> **What the task asks**
Without including any pictures, write out the data below exactly.

> **Stored data**
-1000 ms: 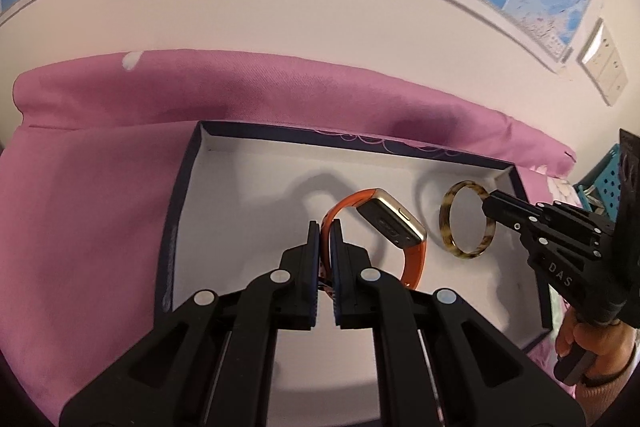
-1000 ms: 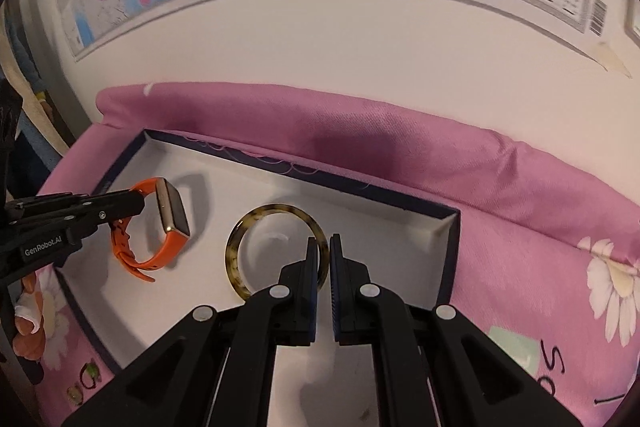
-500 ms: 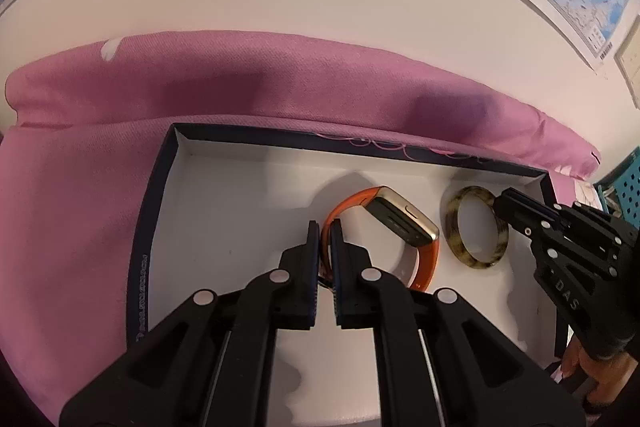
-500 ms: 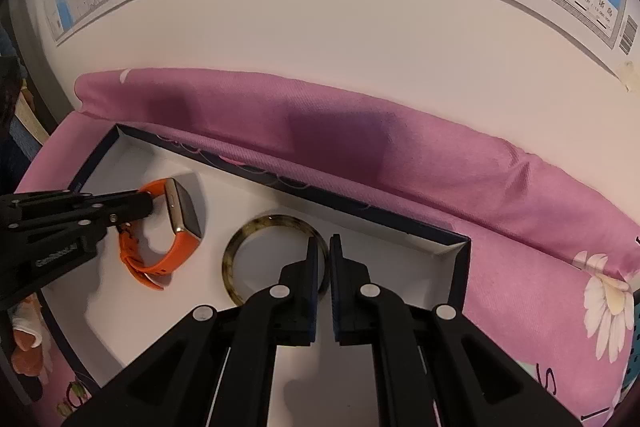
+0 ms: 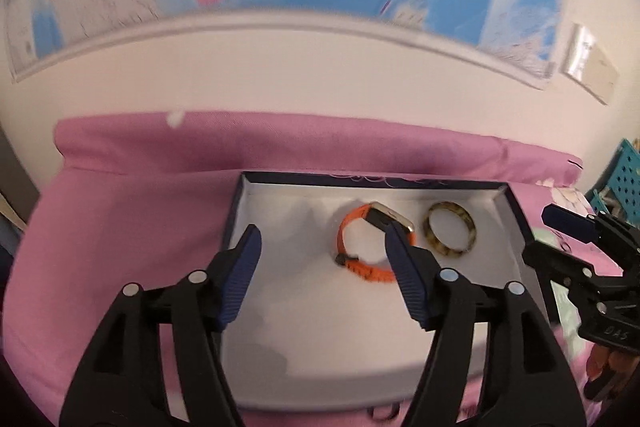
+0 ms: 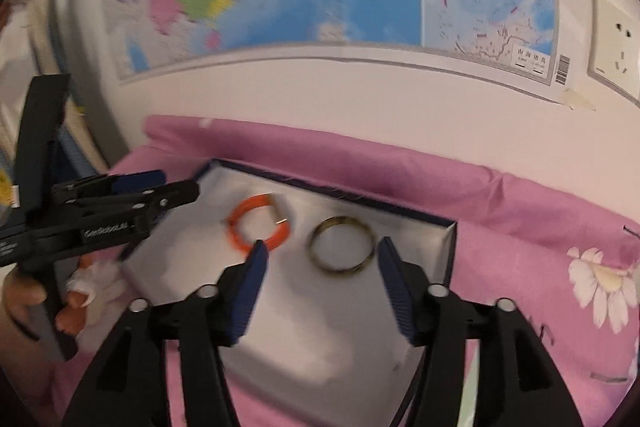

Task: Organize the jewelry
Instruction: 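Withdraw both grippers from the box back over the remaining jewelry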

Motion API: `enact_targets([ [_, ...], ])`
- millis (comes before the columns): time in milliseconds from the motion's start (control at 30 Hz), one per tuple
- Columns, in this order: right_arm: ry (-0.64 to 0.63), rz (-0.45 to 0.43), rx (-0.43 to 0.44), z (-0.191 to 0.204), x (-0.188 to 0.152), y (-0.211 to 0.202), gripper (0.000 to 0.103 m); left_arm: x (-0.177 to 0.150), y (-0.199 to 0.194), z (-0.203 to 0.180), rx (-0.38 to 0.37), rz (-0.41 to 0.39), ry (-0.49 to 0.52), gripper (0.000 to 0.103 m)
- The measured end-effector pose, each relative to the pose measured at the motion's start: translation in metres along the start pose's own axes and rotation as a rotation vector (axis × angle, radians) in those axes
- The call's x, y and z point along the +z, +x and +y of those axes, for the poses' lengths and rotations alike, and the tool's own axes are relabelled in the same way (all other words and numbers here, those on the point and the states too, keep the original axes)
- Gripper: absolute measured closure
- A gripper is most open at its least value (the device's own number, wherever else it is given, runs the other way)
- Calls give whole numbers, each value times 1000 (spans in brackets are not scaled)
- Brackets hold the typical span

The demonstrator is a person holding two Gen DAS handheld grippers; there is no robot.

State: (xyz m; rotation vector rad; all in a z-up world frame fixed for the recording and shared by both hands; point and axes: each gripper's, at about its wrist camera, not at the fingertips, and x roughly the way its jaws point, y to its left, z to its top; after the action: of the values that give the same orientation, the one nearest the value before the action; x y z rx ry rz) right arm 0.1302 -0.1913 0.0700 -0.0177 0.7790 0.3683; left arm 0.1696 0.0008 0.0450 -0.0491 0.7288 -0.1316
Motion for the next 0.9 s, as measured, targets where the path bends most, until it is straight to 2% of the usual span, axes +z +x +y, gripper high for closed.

> **Response below**
-1000 ms: 
-1000 ms: 
-500 ms: 
-500 ms: 
+0 ms: 
+0 ms: 

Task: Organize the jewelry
Instruction: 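Withdraw both grippers from the box back over the remaining jewelry
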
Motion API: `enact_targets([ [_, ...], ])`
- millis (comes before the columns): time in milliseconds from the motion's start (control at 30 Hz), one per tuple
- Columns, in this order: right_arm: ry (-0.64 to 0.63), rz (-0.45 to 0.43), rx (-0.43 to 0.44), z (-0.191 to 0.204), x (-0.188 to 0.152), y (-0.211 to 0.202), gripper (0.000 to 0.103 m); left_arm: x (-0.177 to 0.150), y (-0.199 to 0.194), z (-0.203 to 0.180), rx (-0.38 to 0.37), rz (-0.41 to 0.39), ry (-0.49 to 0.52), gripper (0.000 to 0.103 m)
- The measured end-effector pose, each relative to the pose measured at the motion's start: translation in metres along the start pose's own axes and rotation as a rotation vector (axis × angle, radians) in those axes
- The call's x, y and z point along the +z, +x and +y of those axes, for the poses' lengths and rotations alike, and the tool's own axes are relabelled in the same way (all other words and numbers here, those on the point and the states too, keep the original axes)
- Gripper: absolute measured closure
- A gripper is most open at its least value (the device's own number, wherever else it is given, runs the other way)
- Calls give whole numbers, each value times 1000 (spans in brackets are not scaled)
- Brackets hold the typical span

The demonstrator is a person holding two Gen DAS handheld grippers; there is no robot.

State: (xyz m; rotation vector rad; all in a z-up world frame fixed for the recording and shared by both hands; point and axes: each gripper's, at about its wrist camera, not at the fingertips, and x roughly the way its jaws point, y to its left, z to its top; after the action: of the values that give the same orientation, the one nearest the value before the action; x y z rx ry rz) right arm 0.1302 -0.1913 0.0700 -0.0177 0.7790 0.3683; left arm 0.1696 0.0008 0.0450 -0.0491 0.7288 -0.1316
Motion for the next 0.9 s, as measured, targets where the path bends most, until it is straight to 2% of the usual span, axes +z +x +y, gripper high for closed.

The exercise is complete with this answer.